In order to contrast this formula with the one obtained in the ($B^0,
\overline{B}^0$) basis \cite{BG}, we list the ``physical''
states $|B^0(t)\rangle $ and $|\overline{B}^0(t)\rangle $ which evolve
from the initial $|B^0\rangle $ and $|\overline{B}^0\rangle $ states:
\begin{eqnarray}
|B^0(t)\rangle  &=& \theta_+(t)|B^0\rangle + \frac{q}{p}~
\theta_-(t) |\overline{B}^0\rangle ~,\\
|\overline{B}^0(t)\rangle &=&\frac{p}{q}~\theta_-(t) |B^0\rangle +
\theta_+(t) |\overline{B}^0\rangle ~,
\end{eqnarray}
where  
\[ \theta_{\pm}(t) \equiv \frac{1}{2}[\theta _1(t) \pm 
\theta _2(t)]. 
\] 
The corresponding decay amplitudes which are time-dependent will
be denoted by
\begin{eqnarray} 
{\cal A}_{\alpha }(t) &\equiv & \langle \alpha |T| B^0(t)

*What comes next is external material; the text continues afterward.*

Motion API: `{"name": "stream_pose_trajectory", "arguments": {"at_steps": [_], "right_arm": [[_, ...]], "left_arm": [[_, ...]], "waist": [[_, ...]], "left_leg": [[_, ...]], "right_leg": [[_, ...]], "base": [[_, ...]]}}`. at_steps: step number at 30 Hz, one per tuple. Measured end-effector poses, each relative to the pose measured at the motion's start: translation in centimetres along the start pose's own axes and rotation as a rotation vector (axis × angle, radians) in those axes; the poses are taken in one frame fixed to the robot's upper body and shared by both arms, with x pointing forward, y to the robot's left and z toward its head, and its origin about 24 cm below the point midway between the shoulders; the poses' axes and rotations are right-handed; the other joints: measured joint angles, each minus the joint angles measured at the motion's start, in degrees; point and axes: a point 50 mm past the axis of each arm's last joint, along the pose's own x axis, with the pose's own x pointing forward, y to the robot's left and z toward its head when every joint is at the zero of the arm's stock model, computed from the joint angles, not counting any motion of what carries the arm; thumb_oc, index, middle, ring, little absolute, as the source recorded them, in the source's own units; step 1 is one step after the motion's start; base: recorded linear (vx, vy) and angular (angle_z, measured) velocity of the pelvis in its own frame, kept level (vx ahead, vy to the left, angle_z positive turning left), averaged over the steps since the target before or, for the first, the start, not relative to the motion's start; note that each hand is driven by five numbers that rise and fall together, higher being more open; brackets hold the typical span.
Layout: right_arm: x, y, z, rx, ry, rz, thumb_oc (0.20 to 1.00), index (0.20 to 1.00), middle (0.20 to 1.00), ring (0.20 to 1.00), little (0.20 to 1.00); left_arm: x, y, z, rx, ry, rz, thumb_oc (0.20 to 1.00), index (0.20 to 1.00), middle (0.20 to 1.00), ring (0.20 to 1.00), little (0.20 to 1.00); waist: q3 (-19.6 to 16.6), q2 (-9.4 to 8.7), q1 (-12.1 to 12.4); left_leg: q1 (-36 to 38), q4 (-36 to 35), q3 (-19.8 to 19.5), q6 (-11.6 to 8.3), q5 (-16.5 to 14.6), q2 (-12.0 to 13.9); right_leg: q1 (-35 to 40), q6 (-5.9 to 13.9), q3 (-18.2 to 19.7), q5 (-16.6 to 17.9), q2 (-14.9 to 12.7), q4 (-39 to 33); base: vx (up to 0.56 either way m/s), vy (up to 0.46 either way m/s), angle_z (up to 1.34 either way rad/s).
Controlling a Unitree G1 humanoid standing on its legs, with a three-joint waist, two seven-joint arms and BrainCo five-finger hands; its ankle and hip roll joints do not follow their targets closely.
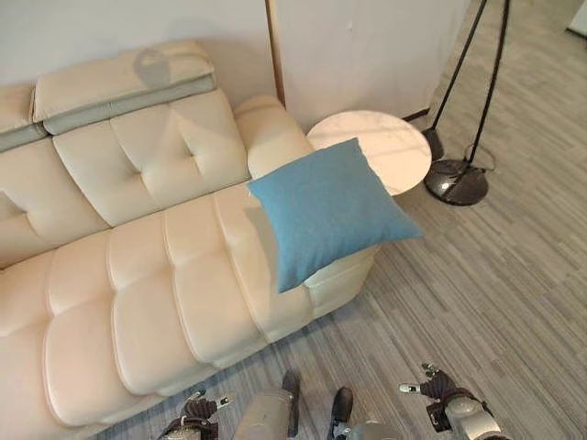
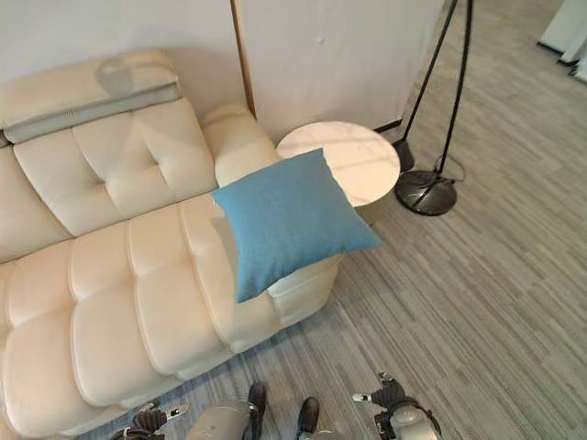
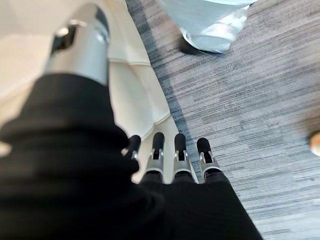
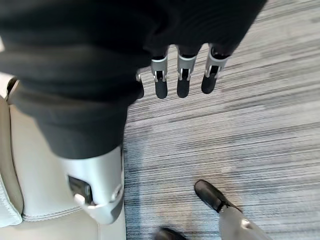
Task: Pick up all the scattered cushions and arrange them neatly on the sofa.
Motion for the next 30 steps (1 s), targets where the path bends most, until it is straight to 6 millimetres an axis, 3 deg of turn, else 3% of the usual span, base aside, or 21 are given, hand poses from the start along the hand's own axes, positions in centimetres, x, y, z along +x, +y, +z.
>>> {"name": "stream_pose_trajectory", "arguments": {"at_steps": [2, 3, 5, 6, 7, 8, 10, 12, 13, 14, 16, 17, 18, 21, 22, 24, 27, 29, 30], "right_arm": [[-0.1, 0.3, -0.5, -0.031, 0.014, 0.013, 1.000, 1.000, 1.000, 1.000, 1.000], [-0.1, 0.6, -0.5, -0.054, 0.008, 0.021, 1.000, 1.000, 1.000, 1.000, 1.000], [-0.3, 1.0, -1.0, -0.076, 0.019, 0.036, 1.000, 1.000, 1.000, 1.000, 1.000], [-0.6, 1.6, -2.1, -0.089, 0.045, 0.054, 1.000, 1.000, 1.000, 1.000, 1.000], [-0.6, 1.7, -2.2, -0.090, 0.047, 0.065, 1.000, 1.000, 1.000, 1.000, 1.000], [-0.6, 2.1, -1.8, -0.103, 0.033, 0.082, 1.000, 1.000, 1.000, 1.000, 1.000], [-0.8, 3.0, -1.6, -0.110, 0.021, 0.112, 1.000, 1.000, 1.000, 1.000, 1.000], [-0.8, 3.3, -1.5, -0.105, 0.021, 0.117, 1.000, 1.000, 1.000, 1.000, 1.000], [-0.7, 3.4, -1.2, -0.103, 0.013, 0.120, 1.000, 1.000, 1.000, 1.000, 1.000], [-0.7, 3.4, -1.0, -0.102, 0.006, 0.120, 1.000, 1.000, 1.000, 1.000, 1.000], [-0.5, 3.4, -0.3, -0.101, -0.008, 0.118, 1.000, 1.000, 1.000, 1.000, 1.000], [-0.3, 3.4, 0.4, -0.102, -0.023, 0.117, 1.000, 1.000, 1.000, 1.000, 1.000], [-0.3, 3.5, 0.6, -0.099, -0.028, 0.121, 1.000, 1.000, 1.000, 1.000, 1.000], [-0.6, 4.6, -1.0, -0.092, 0.027, 0.153, 1.000, 1.000, 1.000, 1.000, 1.000], [-0.8, 5.1, -2.3, -0.089, 0.068, 0.170, 1.000, 1.000, 1.000, 1.000, 1.000], [-1.0, 5.4, -3.7, -0.091, 0.124, 0.180, 1.000, 1.000, 1.000, 1.000, 1.000], [-0.9, 4.7, -3.8, -0.104, 0.130, 0.165, 1.000, 1.000, 1.000, 1.000, 1.000], [-0.9, 4.1, -4.1, -0.111, 0.136, 0.151, 1.000, 1.000, 1.000, 1.000, 1.000], [-0.8, 3.6, -3.9, -0.113, 0.123, 0.138, 1.000, 1.000, 1.000, 1.000, 1.000]], "left_arm": [[0.0, 0.1, 0.0, -0.003, 0.002, 0.003, 1.000, 1.000, 1.000, 1.000, 1.000], [-0.1, 0.3, -0.9, -0.002, 0.025, 0.009, 1.000, 1.000, 1.000, 1.000, 1.000], [-0.4, 0.5, -2.2, -0.003, 0.069, 0.015, 1.000, 1.000, 1.000, 1.000, 1.000], [-0.4, 0.6, -2.5, -0.002, 0.077, 0.018, 1.000, 1.000, 1.000, 1.000, 1.000], [-0.3, 0.4, -2.2, -0.002, 0.077, 0.015, 1.000, 1.000, 1.000, 1.000, 1.000], [-0.2, 0.3, -1.8, 0.013, 0.072, 0.012, 1.000, 1.000, 1.000, 1.000, 1.000], [0.2, 0.8, -0.2, 0.023, 0.025, 0.025, 1.000, 1.000, 1.000, 1.000, 1.000], [0.4, 0.6, 1.4, 0.039, -0.018, 0.018, 1.000, 1.000, 1.000, 1.000, 1.000], [0.4, 0.5, 2.0, 0.054, -0.041, 0.011, 1.000, 1.000, 1.000, 1.000, 1.000], [0.4, 0.5, 2.2, 0.055, -0.051, 0.010, 1.000, 1.000, 1.000, 1.000, 1.000], [0.5, 0.4, 2.3, 0.065, -0.053, 0.008, 1.000, 1.000, 1.000, 1.000, 1.000], [0.5, 0.7, 2.1, 0.102, -0.050, 0.015, 1.000, 1.000, 1.000, 1.000, 1.000], [0.4, 0.9, 2.0, 0.103, -0.047, 0.019, 1.000, 1.000, 1.000, 1.000, 1.000], [0.4, 1.2, 1.1, 0.108, -0.014, 0.022, 1.000, 1.000, 1.000, 1.000, 1.000], [0.4, 1.4, 0.8, 0.109, -0.004, 0.027, 1.000, 1.000, 1.000, 1.000, 1.000], [0.4, 1.4, 0.0, 0.114, 0.025, 0.026, 1.000, 1.000, 1.000, 1.000, 1.000], [0.3, 1.2, -1.5, 0.102, 0.083, 0.022, 1.000, 1.000, 1.000, 1.000, 1.000], [0.2, 0.9, -2.0, 0.090, 0.092, 0.016, 1.000, 1.000, 1.000, 1.000, 1.000], [0.1, 0.8, -2.0, 0.084, 0.083, 0.011, 1.000, 1.000, 1.000, 1.000, 1.000]], "waist": [[0.1, 1.37, 0.2], [-0.3, 1.96, 0.5], [-1.9, 1.58, 0.3], [-3.6, -0.28, 0.3], [-3.6, -0.52, -0.1], [-3.7, 0.09, -0.3], [-3.9, -1.74, -1.3], [-3.8, -2.09, -1.3], [-3.8, -2.01, -1.3], [-3.8, -2.00, -1.3], [-3.8, -1.99, -1.1], [-3.9, -1.67, -1.1], [-4.1, -1.79, -1.1], [-4.5, -2.13, -1.7], [-5.4, -3.10, -1.7], [-5.8, -3.56, -1.8], [-5.7, -1.16, -1.9], [-5.8, -0.36, -1.9], [-6.1, 0.13, -2.0]], "left_leg": [[0.8, -1.4, 1.3, 0.95, 2.2, 1.2], [2.6, -1.2, 1.4, 1.28, 2.2, 2.0], [4.1, -1.0, 1.6, 3.17, 4.3, 1.6], [6.2, -1.7, 2.9, 4.54, 4.5, 0.1], [7.5, -1.9, 3.1, 6.28, 4.5, -0.3], [9.3, -1.7, 2.5, 8.59, 5.5, -0.3], [10.4, -1.7, 1.7, 8.75, 4.8, -2.1], [11.7, -1.7, 1.0, 8.49, 4.5, -2.1], [12.1, -1.7, 1.3, 8.53, 4.4, -2.1], [12.3, -1.7, 1.1, 8.37, 4.3, -1.9], [13.1, -1.7, 1.0, 8.00, 3.6, -1.7], [13.9, -1.7, -0.5, 8.02, 2.5, -1.3], [14.0, -1.7, -0.4, 8.31, 2.3, -0.9], [15.0, -1.7, -4.4, 7.35, 1.8, -0.8], [14.9, -1.7, -5.8, 6.39, 2.0, -0.9], [14.8, -1.7, -7.1, 4.64, 2.2, 0.4], [13.6, -1.7, -8.8, 1.42, 2.8, 4.8], [12.8, -1.7, -9.9, 0.58, 2.5, 7.0], [11.3, -1.4, -10.5, -0.08, 2.4, 8.9]], "right_leg": [[2.5, 0.58, -0.7, -1.0, 1.3, 0.0], [4.3, 0.96, -0.4, -2.4, 2.0, 0.0], [6.1, 2.91, -0.4, -4.6, 1.8, 0.3], [6.1, 5.23, -0.5, -8.0, -0.5, 5.3], [3.8, 6.40, -0.3, -9.9, -1.9, 13.3], [-6.3, 10.37, 0.0, -14.9, -6.0, 33.9], [-11.2, 11.65, 1.6, -15.9, -8.8, 37.8], [-12.4, 10.91, 2.5, -15.2, -8.5, 30.3], [-12.0, 10.82, 3.7, -13.3, -7.8, 23.2], [-12.1, 10.55, 4.7, -12.2, -7.8, 21.1], [-11.0, 11.21, 9.1, -8.4, -7.4, 14.5], [-10.2, 12.06, 14.7, -2.7, -7.9, 8.5], [-9.4, 12.34, 15.7, 0.3, -8.4, 5.7], [-5.4, 12.76, 19.0, 4.2, -9.6, 3.4], [-4.3, 12.18, 20.6, 4.8, -9.5, 3.4], [-1.6, 11.20, 20.0, 4.8, -7.9, 0.5], [-1.7, 9.23, 18.0, 4.2, -3.9, 0.0], [-1.8, 7.70, 16.6, 4.1, -1.7, 0.0], [-2.4, 5.73, 15.1, 3.6, 0.4, 0.3]], "base": [[0.36, 0.085, 0.11], [0.37, 0.111, -0.18], [0.32, 0.163, -0.02], [0.31, 0.227, 0.02], [0.26, 0.202, -0.15], [0.11, 0.052, 0.16], [0.14, -0.012, 0.39], [0.15, -0.065, 0.39], [0.08, -0.049, 0.28], [0.11, -0.083, 0.23], [0.06, -0.074, 0.15], [0.11, -0.242, 0.16], [0.10, -0.289, 0.28], [0.06, -0.329, 0.55], [0.01, -0.241, 0.61], [-0.03, -0.422, 0.41], [-0.05, -0.527, 0.20], [-0.09, -0.501, 0.34], [-0.12, -0.417, 0.42]]}}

\rangle ~=~\theta_+(t) A_{\alpha } + \frac{q}{p}~
\theta_-(t) \overline{A}_{\alpha }~,\\
\overline{{\cal A}}_{\alpha }(t)&\equiv & \langle \alpha |T|
\overline{B}^0(t)\rangle ~=~ \frac{p}{q}~
\theta_-(t) A_{\alpha }+\theta_+(t) \overline{A}_{\alpha }~,
\end{eqnarray}
and similar quantities for the channel $\beta $.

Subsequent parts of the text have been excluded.